:: Data excerpts ::

═══

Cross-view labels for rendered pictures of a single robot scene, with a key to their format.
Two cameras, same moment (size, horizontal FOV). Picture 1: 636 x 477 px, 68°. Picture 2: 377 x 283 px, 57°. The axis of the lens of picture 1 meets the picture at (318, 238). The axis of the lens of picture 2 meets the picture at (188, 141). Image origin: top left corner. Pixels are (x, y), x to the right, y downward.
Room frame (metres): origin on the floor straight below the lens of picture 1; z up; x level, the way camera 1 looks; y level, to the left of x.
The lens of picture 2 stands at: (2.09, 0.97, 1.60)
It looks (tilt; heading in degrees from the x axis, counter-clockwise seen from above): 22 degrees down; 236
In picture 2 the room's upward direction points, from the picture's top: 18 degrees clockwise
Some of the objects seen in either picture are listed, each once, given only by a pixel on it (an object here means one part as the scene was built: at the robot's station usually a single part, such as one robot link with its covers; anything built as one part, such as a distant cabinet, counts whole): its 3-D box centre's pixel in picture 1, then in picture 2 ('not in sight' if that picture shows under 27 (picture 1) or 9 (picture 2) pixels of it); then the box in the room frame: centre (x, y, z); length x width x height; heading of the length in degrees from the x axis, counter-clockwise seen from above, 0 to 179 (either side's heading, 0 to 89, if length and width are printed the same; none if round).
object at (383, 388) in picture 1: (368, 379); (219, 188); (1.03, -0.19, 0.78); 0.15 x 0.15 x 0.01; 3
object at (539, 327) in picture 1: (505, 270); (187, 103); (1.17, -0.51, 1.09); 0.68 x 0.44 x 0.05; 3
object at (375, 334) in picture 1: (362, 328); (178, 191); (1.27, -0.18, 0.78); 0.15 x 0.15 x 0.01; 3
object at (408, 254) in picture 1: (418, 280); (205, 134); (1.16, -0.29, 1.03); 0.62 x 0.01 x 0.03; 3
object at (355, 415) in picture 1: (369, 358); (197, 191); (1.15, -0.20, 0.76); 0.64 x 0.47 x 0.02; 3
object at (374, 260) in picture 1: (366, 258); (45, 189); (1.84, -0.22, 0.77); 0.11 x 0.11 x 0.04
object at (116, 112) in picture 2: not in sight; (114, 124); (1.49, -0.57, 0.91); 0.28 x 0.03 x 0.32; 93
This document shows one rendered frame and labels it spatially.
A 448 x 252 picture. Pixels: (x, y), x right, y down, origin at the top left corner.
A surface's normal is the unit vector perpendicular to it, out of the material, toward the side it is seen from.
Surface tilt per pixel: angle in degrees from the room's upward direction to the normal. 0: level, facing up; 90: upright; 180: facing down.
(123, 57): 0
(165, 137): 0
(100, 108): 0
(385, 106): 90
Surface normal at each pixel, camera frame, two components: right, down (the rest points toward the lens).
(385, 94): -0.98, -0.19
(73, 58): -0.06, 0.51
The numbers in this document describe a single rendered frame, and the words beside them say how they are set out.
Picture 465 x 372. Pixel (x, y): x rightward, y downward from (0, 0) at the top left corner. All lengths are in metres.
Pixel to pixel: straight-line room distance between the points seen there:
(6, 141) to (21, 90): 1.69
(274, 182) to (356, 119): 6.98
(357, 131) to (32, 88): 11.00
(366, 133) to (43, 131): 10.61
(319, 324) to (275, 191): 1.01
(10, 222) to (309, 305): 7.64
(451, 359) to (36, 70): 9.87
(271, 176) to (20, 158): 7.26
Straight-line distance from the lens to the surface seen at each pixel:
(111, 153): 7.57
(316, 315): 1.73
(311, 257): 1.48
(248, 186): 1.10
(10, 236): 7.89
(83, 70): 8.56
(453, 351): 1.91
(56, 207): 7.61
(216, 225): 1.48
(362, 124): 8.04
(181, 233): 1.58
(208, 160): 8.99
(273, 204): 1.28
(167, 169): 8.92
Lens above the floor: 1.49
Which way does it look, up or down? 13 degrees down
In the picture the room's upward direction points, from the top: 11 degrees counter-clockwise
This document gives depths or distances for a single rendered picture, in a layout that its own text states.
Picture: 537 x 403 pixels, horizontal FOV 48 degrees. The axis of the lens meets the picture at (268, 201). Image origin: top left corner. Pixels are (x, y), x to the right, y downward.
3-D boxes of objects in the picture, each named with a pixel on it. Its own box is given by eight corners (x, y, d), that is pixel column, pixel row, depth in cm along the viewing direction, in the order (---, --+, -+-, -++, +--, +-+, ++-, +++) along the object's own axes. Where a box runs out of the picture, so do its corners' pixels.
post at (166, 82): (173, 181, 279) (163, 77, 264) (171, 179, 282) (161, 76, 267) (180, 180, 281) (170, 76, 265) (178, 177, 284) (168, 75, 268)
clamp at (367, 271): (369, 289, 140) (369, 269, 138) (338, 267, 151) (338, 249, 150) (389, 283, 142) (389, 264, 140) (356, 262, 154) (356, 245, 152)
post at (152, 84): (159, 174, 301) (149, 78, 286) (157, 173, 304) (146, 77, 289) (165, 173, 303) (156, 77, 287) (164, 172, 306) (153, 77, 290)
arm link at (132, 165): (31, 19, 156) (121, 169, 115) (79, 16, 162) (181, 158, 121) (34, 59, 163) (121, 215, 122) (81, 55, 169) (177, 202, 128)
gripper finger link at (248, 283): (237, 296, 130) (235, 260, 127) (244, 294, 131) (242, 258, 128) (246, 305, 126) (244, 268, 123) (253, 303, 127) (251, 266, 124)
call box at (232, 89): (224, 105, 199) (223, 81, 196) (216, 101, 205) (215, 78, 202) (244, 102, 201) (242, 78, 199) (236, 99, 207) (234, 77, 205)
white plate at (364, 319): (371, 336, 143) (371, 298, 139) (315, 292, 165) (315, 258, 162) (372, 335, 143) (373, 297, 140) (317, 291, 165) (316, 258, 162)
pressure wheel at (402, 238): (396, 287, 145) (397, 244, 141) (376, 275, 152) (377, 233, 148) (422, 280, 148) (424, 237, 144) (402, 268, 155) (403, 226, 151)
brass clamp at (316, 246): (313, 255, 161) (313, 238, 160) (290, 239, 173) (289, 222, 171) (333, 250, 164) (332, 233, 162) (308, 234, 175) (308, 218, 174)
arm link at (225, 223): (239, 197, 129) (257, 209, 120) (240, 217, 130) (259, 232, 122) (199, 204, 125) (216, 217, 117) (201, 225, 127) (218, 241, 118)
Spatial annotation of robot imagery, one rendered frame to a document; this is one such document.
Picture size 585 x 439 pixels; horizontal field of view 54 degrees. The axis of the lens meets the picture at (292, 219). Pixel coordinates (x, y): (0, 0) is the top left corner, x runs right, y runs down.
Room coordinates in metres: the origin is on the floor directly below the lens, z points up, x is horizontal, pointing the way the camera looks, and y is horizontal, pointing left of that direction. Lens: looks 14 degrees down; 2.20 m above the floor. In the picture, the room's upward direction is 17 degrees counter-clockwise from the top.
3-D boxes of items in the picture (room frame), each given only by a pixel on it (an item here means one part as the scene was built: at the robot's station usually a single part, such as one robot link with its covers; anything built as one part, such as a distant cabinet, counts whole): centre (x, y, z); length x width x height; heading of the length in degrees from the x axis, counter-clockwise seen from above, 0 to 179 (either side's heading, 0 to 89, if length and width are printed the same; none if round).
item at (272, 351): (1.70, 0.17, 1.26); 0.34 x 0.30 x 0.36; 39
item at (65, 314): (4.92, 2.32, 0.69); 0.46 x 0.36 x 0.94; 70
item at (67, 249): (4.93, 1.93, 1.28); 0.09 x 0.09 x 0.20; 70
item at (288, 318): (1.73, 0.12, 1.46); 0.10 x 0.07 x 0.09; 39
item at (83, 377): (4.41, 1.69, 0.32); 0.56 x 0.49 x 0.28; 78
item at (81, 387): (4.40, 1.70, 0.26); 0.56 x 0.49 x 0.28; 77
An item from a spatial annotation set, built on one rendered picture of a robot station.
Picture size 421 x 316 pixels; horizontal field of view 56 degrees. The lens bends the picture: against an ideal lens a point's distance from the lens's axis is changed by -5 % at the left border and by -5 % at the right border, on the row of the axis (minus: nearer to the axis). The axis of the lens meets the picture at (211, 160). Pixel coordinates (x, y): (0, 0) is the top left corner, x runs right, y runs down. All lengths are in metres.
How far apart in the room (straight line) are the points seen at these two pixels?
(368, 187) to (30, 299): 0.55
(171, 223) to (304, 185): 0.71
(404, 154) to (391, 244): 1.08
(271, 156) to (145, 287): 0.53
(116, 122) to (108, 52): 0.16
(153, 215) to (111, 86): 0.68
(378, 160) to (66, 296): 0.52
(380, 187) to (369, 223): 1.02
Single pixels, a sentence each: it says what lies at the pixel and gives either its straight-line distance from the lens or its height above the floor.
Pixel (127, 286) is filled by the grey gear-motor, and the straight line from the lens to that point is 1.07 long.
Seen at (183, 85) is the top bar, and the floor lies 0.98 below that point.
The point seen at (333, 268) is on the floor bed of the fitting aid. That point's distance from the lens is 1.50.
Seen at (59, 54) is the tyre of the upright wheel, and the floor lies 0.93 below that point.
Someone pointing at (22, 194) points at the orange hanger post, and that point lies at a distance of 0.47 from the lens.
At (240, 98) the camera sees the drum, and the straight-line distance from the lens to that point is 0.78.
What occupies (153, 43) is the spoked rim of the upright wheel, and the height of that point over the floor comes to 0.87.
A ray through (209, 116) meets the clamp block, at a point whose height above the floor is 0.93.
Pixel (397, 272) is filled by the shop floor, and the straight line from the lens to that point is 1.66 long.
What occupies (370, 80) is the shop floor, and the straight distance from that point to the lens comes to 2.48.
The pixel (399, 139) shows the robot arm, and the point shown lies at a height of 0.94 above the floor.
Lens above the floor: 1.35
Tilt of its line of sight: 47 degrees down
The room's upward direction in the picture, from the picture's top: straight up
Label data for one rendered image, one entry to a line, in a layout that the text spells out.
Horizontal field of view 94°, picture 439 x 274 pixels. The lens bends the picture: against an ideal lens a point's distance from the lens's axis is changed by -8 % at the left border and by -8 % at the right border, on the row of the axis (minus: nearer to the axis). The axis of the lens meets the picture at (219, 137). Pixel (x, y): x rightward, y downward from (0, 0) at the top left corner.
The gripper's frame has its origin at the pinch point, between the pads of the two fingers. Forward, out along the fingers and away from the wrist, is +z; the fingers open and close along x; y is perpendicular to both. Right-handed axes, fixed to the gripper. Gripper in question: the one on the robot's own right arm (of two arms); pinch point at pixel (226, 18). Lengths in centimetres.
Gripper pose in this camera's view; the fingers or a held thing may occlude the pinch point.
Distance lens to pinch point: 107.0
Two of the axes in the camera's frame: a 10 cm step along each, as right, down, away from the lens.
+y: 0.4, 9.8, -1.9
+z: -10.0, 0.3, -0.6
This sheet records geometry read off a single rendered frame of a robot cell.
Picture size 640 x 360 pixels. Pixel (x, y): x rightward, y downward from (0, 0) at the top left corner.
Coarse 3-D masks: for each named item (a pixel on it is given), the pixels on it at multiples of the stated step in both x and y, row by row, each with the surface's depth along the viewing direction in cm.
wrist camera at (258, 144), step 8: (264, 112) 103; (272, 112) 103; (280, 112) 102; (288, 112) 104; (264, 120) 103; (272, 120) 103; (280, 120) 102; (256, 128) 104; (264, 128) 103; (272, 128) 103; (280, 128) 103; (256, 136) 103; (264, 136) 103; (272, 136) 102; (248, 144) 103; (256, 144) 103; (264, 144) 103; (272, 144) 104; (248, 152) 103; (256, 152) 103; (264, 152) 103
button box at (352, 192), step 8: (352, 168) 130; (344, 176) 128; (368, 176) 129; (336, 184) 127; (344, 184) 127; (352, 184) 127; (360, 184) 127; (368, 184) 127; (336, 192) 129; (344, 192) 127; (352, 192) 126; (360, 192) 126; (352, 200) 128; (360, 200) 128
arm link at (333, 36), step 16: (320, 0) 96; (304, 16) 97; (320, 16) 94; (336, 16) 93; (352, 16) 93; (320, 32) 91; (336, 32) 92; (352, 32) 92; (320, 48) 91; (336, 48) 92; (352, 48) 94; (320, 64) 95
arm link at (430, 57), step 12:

═══

:: PROBLEM REQUIREMENTS ::
Using the entries above, repeat only the lines from the one containing "(380, 187) to (369, 223): 1.02" through the one containing "The point seen", end lines included.

:: REPLY TO THE TASK ::
(380, 187) to (369, 223): 1.02
Single pixels, a sentence each: it says what lies at the pixel and gives either its straight-line distance from the lens or its height above the floor.
Pixel (127, 286) is filled by the grey gear-motor, and the straight line from the lens to that point is 1.07 long.
Seen at (183, 85) is the top bar, and the floor lies 0.98 below that point.
The point seen at (333, 268) is on the floor bed of the fitting aid. That point's distance from the lens is 1.50.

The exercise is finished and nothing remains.